EdUAE: What type of career are you following, where are you now living and working, and how did the university help you to prepare for this new life?
AG: I have been practicing as an architect for over a decade in Dubai, my home, where I was born and raised. The design ecosystem in the UAE is one of the most rapidly evolving markets, in comparison to the rest of the world. There has been, and will always be, a demand for highly talented individuals with passion and an entrepreneurial drive. University instilled this mindset during education. In addition to our ‘academia’, university nurtured many soft skills required to succeed in this market, including communication, clarity of thought and critical thinking.
EdUAE: What were the biggest challenges you faced in university?
AG: Time management. As a ‘high school’ student, typically one does not have control of or the opportunity to resource allocation of time. In university, it’s all on you! I remember struggling initially with procrastination and being a perfectionist, which is a lethal combination when it comes to productivity and actual execution. However, much like any skill, the more I worked at it, the better I became. With the help of faculty and batch mates, I was able to develop frameworks for succeeding and delivering on timelines.
EdUAE: What is your favourite memory of your time at university?

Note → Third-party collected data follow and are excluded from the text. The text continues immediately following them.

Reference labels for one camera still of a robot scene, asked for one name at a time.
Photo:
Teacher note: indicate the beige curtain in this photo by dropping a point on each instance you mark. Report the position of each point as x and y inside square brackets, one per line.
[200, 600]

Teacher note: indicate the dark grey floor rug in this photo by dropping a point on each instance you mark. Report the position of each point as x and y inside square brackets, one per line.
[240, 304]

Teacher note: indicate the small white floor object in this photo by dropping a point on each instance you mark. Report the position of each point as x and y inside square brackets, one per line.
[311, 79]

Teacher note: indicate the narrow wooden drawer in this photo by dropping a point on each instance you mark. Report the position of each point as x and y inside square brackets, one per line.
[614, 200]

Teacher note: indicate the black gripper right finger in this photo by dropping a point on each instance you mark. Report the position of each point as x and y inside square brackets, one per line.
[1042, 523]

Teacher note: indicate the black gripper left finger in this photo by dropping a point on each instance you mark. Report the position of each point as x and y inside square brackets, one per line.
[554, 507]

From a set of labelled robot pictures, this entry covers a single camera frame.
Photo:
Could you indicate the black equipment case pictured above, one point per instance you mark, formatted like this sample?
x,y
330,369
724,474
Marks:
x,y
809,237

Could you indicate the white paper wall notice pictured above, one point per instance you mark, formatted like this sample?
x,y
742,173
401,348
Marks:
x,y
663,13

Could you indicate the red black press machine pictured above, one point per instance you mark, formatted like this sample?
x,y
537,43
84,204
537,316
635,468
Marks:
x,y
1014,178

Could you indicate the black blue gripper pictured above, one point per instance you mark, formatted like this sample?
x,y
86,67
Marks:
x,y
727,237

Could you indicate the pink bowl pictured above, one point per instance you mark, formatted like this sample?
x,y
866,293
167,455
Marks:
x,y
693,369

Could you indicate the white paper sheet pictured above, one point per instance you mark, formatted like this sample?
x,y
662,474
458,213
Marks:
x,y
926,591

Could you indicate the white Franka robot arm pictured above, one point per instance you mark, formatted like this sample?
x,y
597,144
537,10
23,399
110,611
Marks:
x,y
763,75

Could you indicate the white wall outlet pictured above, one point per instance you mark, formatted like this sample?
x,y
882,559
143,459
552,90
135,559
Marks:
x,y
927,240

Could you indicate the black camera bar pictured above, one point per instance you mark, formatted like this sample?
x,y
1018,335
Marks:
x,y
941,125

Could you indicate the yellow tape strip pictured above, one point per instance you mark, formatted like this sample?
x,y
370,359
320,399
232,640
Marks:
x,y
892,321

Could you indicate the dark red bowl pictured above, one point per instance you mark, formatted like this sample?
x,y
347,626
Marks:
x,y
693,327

AG: There are a few! The common factor was the company I kept. Architecture school can be quite isolating, given the hours and mental space needed for the programme. Therefore batch mates become quite an important support system. The bonds formed with fellow batch-mates remain to this date. We quite often discuss and critique each other’s work today, much like we did over a decade ago in the studio. I value their opinion deeply Needless to say, they have been a catalyst to some of the best memories at university.
EdUAE: What did you like best about the city in which the university is located?
AG: The vision of the leadership. Dubai is one of the few cities in the world that now has a track record of being able to deliver on a vision. This energy can be felt by anyone practicing at the pinnacle of their field and it’s infectious!
EdUAE: Knowing what you know now, would you still choose this university if you had the chance to do it all over again? Why or why not?
AG: I would absolutely do it again! My belief is that most architecture education, at its core, is similar across most universities. The differentiating factor then becomes faculty, environment and colleagues. I believe the success of a university truly depends on these three pillars. With that in mind, I would completely do it all over again! The knowledge and support I have received from these three pillars at Canadian University in Dubai continue to add value to my career to this day.
EdUAE: Are you still in touch with any of the other students you spent time with there?
AG: Yes! We still remain a tight-knit group. Much like in the design studio, we aim to elevate each other. In university, the most important resource you could share with colleagues was your time. Today, we share industry insight, client relationships, opportunities for collaboration and much more.
EdUAE: Do you have any advice for students getting ready to start university?
AG: Go above and beyond! Don’t just aim for ticking boxes on a checklist, but aim to add more boxes! Say yes to as many opportunities as you can. Absorb all the experiences you can and let them mould you. Be critical of your time and learn from your mistakes.